А в ответном письме он бесстрашно признался, что не бывал у нее оттого, что заложил свой лучший костюм. Написал, что был болен, но уже почти поправился и дней через десять — пятнадцать (как только обернется письмо в Нью-Йорк и обратно) выкупит костюм и примчится к ней.

Но Руфь не пожелала ждать десять, а то и пятнадцать дней. Да еще когда возлюбленный болен. Назавтра же среди дня она приехала в сопровождении Артура в экипаже Морзов, к неописуемому восторгу всего выводка Сильва и всех соседских мальчишек и к ужасу Марии. Она надавала тумаков своим отпрыскам, тесно обступившим приезжих на крохотном крылечке, и, совсем уже несусветно коверкая слова, старалась извиниться за свой вид. Закатанные рукава, руки в мыльной пене, намокшая грубая мешковина, повязанная вместо фартука, говорили яснее ясного, за каким занятием ее застали. Ее постояльца спрашивали двое таких важных господ, что она совсем разволновалась и забыла пригласить их в крохотную гостиную. Направляясь в комнату Мартина, они прошли через кухню, черную, полную сырости и пара, оттого что в разгаре была большая стирка. Мария, суетясь, нечаянно задела дверь к Мартину дверью кладовки, и долгие пять минут через эту приоткрытую дверь в комнату больного врывались клубы пара, запах мыльной пены и грязного белья.

Руфь искусно славировала вправо, влево, опять вправо и между столом и кроватью протиснулась к Мартину; но Артур повернул слишком круто, и в углу, где Мартин стряпал, зазвенела и загремела кухонная утварь. Артур не задержался в комнатушке. Руфь заняла единственный стул, брат же, исполнив свой долг, вышел на улицу и стал у ворот, а семеро маленьких Сильва окружили его и глазели, как на чудо-юдо в ярмарочном балагане.
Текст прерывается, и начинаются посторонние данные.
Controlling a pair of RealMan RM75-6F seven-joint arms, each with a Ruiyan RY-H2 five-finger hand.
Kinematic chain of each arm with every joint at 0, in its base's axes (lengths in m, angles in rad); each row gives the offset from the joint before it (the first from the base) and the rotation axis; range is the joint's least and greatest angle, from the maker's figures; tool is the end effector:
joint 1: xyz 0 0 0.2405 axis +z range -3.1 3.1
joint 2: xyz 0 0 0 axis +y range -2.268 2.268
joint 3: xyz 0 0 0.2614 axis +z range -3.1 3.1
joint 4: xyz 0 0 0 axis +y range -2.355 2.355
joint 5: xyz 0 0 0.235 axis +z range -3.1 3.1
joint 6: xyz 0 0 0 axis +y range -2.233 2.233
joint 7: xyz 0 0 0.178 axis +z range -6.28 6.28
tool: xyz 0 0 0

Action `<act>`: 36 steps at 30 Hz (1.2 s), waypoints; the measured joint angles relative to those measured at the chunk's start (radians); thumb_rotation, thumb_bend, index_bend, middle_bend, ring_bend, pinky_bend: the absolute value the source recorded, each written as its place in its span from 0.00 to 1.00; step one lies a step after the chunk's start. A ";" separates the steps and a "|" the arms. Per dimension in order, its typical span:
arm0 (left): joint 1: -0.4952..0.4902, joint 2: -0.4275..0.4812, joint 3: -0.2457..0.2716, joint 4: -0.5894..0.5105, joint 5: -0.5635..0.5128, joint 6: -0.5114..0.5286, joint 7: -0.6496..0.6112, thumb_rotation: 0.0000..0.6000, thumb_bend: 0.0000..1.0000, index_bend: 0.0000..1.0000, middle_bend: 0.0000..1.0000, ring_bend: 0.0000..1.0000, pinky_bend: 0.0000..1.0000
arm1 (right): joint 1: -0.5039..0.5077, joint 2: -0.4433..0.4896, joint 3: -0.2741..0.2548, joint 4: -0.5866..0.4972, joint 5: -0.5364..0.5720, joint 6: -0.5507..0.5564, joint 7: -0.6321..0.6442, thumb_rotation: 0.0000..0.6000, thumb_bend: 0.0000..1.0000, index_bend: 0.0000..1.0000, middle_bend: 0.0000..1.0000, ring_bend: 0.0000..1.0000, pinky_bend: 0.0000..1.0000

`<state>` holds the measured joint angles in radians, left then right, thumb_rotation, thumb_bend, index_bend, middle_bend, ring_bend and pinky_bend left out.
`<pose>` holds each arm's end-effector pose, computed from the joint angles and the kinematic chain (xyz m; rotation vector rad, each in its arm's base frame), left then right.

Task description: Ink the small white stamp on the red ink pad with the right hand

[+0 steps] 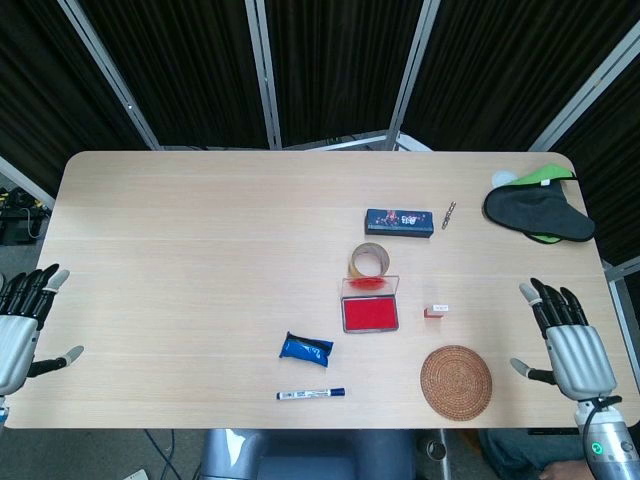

Экипаж обступила толпа ребятни из всех соседних кварталов, жадно предвкушая какую-нибудь трагическую развязку. На этой улице экипажи появлялись только по случаю свадеб и похорон, а сейчас никто не женился и не умер, значит, случилось что-то из ряда вон выходящее и стоит подождать.

За долгий срок Мартин отчаянно истосковался по Руфи. Природа наделила его любящим сердцем, и он, как мало кто, нуждался в сочувствии. Он изголодался по сочувствию, что означало для него полное, глубокое понимание; но ему еще предстояло узнать, что Руфь способна сочувствовать больше из жалости и деликатности, свойственным ее мягкому характеру, и очень мало понимает того, кому сочувствует. И пока Мартин сжимал ее руку и радостно говорил, любовь к нему заставила ее ответно сжать ему руку, а при виде его беспомощности, при виде следов страданий на лице глаза ее увлажнились и засветились нежностью.